I think I’d probably have a better idea of things if I could see a program and see exactly how work was mapped onto a specific card.

2 -For example, I have a G92-based 8800 GTS 512MB. According to the website on the device, I have 128 stream processors. I thought that I read somewhere that it has 16 multiprocessors, but maybe I"m wrong about that…that would, according to Figure 3-1 in the Programming Guide, imply that I have 8 “Processors” per “Multiprocessor”?

3 - I would assume at least that all Processors within a Multiprocessor must be executing the same kernel at the same time, but do all Multiprocessors also have to be executing the same kernel at the same time?

Section 3.2 of the Programming Guide seems particularly dense to me.

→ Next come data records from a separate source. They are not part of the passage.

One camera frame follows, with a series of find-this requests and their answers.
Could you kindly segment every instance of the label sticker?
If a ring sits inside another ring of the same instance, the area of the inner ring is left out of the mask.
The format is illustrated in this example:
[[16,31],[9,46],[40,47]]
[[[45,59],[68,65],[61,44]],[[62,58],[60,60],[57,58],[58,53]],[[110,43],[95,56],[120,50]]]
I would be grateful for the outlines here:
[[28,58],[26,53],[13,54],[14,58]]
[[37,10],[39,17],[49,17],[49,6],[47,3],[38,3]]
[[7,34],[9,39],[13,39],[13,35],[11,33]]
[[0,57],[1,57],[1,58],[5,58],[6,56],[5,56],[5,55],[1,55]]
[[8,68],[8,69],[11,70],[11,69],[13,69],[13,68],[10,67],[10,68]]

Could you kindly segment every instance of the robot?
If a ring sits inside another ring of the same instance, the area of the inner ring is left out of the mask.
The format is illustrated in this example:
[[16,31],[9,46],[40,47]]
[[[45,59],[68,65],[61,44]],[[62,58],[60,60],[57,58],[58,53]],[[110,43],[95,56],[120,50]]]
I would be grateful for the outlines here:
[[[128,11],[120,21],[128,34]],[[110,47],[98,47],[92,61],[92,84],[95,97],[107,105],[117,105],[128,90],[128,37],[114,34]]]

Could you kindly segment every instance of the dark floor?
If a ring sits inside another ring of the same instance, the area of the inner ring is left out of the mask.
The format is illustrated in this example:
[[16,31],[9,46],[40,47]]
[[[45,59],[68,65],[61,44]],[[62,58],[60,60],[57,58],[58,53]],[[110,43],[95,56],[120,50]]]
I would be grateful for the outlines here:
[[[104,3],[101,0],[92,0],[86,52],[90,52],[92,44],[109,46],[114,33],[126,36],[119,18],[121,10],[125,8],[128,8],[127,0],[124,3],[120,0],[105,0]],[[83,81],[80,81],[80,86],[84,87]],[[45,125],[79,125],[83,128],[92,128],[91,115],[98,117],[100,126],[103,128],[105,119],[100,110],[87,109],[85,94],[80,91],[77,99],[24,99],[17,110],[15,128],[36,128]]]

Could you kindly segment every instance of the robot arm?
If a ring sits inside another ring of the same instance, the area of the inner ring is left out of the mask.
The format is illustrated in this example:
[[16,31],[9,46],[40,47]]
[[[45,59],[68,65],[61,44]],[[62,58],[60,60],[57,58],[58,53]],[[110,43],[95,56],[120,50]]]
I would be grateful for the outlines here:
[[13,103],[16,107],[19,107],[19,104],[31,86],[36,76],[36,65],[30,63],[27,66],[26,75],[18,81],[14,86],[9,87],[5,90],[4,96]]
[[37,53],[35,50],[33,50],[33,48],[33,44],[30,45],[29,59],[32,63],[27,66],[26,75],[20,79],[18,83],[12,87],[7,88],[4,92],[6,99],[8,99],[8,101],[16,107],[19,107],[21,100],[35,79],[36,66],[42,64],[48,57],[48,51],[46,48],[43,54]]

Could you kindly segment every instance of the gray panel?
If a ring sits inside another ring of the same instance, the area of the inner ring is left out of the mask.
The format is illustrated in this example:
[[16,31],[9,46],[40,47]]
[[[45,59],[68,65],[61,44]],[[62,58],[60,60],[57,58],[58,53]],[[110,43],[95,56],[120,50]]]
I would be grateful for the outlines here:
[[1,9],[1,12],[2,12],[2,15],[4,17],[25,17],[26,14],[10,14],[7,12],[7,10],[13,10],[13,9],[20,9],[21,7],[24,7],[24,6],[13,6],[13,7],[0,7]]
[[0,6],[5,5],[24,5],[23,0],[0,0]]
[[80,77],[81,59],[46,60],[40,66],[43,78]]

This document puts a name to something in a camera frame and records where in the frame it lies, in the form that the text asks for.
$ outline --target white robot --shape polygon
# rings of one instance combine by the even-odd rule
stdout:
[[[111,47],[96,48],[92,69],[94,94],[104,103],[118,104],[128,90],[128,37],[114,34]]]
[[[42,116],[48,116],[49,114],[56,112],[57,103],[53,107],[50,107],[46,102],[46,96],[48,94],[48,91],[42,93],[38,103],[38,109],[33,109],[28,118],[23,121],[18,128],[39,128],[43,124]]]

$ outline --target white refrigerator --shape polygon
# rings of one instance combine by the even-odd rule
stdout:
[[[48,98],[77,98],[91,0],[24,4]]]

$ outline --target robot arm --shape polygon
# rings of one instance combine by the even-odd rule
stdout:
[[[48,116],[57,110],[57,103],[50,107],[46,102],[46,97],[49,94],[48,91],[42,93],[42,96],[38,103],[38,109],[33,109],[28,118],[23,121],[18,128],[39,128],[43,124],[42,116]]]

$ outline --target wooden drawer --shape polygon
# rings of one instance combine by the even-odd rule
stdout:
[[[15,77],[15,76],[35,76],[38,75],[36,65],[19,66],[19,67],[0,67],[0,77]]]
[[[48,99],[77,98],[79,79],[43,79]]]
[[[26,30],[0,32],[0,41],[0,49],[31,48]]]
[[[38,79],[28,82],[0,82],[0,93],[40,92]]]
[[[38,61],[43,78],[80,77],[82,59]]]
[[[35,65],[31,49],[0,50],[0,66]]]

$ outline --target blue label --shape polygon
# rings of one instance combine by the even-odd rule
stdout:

I’m pretty sure with more work and looking through code examples and reading the forum, I’ll get it, but after looking at CUDA for the week that I have, it would be my #1 candidate for expansion/deeper explanation with examples.

Thanks,
Nate

  • all multiprocessors are executing the same kernel at the same time.
  • they do not need to execute the same code though (you can e.g. so a switch(blockIdx.x) and execute different code based on blockindex)
    -a multiprocessor has 8 ALU’s and 1 instruction decoder running at 1/4 speed. So all 8 ALU’s perform the same instruction 4 times in a row. 4x8 = 32 = warp.
  • a block runs on a single multiprocessor (but more than 1 block can be running ‘at the same time’ on a multiprocessor)
  • all threads in a block run 32 at a time (0-31, 32-63, etc.)
  • I think (but cannot remember) that a half-warp has to do with memory-banks. You can search the forum, some people from NVIDIA have explained the significance of half-warps in the past.

Hope this helps.

Are the following 2 points of information related? That is , are the 32 threads in a warp the same as the 32 threads that run at a time from a block?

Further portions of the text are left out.